> About this task: Keep the images out while you set down the data exactly.

> Dataset content:
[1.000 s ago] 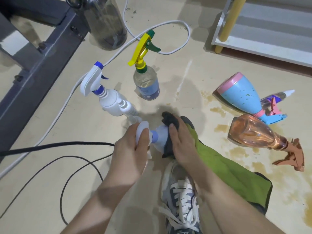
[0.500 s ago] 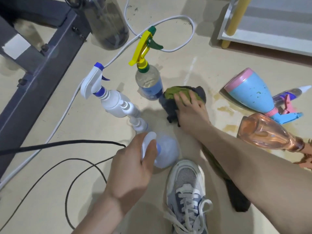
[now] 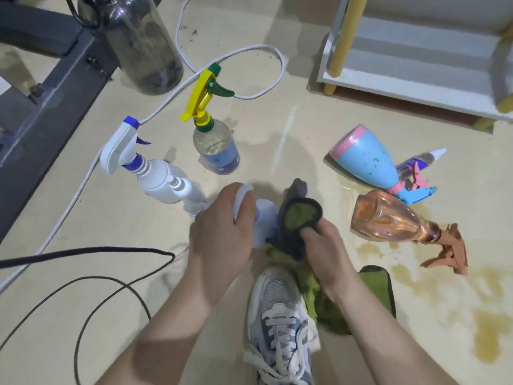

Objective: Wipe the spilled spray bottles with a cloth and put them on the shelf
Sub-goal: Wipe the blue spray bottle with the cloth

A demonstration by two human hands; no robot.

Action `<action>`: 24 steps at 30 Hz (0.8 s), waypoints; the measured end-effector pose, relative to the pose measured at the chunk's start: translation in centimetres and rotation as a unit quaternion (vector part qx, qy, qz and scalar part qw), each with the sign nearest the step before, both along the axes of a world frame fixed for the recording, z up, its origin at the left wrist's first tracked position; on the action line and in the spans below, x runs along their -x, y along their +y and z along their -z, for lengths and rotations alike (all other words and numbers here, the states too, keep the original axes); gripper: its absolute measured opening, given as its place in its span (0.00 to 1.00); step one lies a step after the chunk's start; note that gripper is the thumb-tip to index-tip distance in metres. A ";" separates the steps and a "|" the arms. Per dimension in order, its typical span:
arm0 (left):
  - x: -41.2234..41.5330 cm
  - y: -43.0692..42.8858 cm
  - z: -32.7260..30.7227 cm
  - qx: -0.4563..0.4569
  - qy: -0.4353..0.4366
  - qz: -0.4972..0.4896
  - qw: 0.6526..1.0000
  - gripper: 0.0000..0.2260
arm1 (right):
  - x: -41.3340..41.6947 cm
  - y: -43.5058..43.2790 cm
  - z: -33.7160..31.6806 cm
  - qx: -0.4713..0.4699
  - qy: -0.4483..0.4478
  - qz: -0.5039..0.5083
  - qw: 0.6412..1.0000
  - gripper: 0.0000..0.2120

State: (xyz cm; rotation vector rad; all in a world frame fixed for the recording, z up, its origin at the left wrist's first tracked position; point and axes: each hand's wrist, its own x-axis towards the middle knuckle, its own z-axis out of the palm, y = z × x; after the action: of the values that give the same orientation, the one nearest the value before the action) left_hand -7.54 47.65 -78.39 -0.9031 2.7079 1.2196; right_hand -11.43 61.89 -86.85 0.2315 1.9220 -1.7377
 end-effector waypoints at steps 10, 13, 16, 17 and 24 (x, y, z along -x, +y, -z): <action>-0.2 -2.0 0.1 -0.054 0.007 -0.096 0.994 0.15 | -1.7 -3.6 4.1 -0.241 0.137 -0.139 0.951 0.34; -0.9 -1.7 0.3 -0.047 0.011 -0.076 0.996 0.08 | 0.2 -2.4 5.1 -0.301 0.096 -0.187 0.930 0.29; -1.7 -1.8 0.5 -0.034 0.027 -0.042 0.998 0.08 | 0.9 -3.1 3.2 -0.165 0.056 -0.085 0.981 0.16; -1.9 -2.0 0.6 -0.029 0.030 -0.027 0.999 0.09 | 0.7 -3.4 2.0 -0.122 0.087 -0.079 0.986 0.17; -4.2 -2.5 1.2 0.056 0.059 0.100 0.992 0.13 | 0.9 -3.4 1.1 -0.119 0.238 -0.260 0.928 0.26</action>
State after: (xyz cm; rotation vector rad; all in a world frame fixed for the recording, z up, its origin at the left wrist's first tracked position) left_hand -3.35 45.16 -79.56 -0.5670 2.8984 1.1264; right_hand -12.38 58.53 -87.96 -0.6219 2.2580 -1.2739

> Answer for the task:
[1.000 s ago] 
[0.500 s ago] 
[now] 

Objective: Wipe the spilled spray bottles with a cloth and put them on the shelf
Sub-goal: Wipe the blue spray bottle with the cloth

A demonstration by two human hands; no robot.

Action `<action>`: 24 steps at 30 Hz (0.8 s), waypoints; the measured end-effector pose, relative to the pose measured at the chunk's start: translation in centimetres and rotation as a unit quaternion (vector part qx, qy, qz and scalar part qw), each with the sign nearest the step before, both along the axes of a world frame fixed for the recording, z up, its origin at the left wrist's first tracked position; on the action line and in the spans below, x runs along their -x, y along their +y and z along their -z, for lengths and rotations alike (all other words and numbers here, the states too, keep the original axes); gripper: its absolute measured opening, given as its place in its span (0.00 to 1.00); step one lies a step after the chunk's start; note that gripper is the thumb-tip to index-tip distance in metres. A ";" separates the steps and a "|" the arms. Per dimension in order, its typical span:
arm0 (left):
  - x: -41.2234..41.5330 cm
  - y: -43.0692..42.8858 cm
  - z: -32.7260..30.7227 cm
  - qx: -0.4563..0.4569
  - qy: -0.4353..0.4366
  - qz: -0.4972..0.4896
  - qw: 0.6526..1.0000
  - gripper: 0.0000..0.2260
arm1 (right):
  - x: -41.3340..41.6947 cm
  - y: -43.5058..43.2790 cm
  - z: -33.7160..31.6806 cm
  - qx: -0.4713..0.4699
  - qy: -0.4483..0.4478
  - qz: -0.5039..0.5083
  - qw: 0.6412..1.0000
  - gripper: 0.0000..0.2120

State: (xyz cm; rotation vector rad; all in a world frame fixed for the recording, z up, its origin at the left wrist's first tracked position; point and axes: each hand's wrist, its own x-axis towards the middle knuckle, its own z-axis out of the palm, y = z × x; after the action: of the values that give the same orientation, the one nearest the value before the action) left_hand -7.54 47.65 -78.39 -0.9031 2.7079 1.2196; right_hand -11.43 61.89 -86.85 0.2315 1.9220 -1.7377
 end-effector waypoints at steps 10, 13, 16, 17 and 24 (x, y, z along -x, +y, -z): <action>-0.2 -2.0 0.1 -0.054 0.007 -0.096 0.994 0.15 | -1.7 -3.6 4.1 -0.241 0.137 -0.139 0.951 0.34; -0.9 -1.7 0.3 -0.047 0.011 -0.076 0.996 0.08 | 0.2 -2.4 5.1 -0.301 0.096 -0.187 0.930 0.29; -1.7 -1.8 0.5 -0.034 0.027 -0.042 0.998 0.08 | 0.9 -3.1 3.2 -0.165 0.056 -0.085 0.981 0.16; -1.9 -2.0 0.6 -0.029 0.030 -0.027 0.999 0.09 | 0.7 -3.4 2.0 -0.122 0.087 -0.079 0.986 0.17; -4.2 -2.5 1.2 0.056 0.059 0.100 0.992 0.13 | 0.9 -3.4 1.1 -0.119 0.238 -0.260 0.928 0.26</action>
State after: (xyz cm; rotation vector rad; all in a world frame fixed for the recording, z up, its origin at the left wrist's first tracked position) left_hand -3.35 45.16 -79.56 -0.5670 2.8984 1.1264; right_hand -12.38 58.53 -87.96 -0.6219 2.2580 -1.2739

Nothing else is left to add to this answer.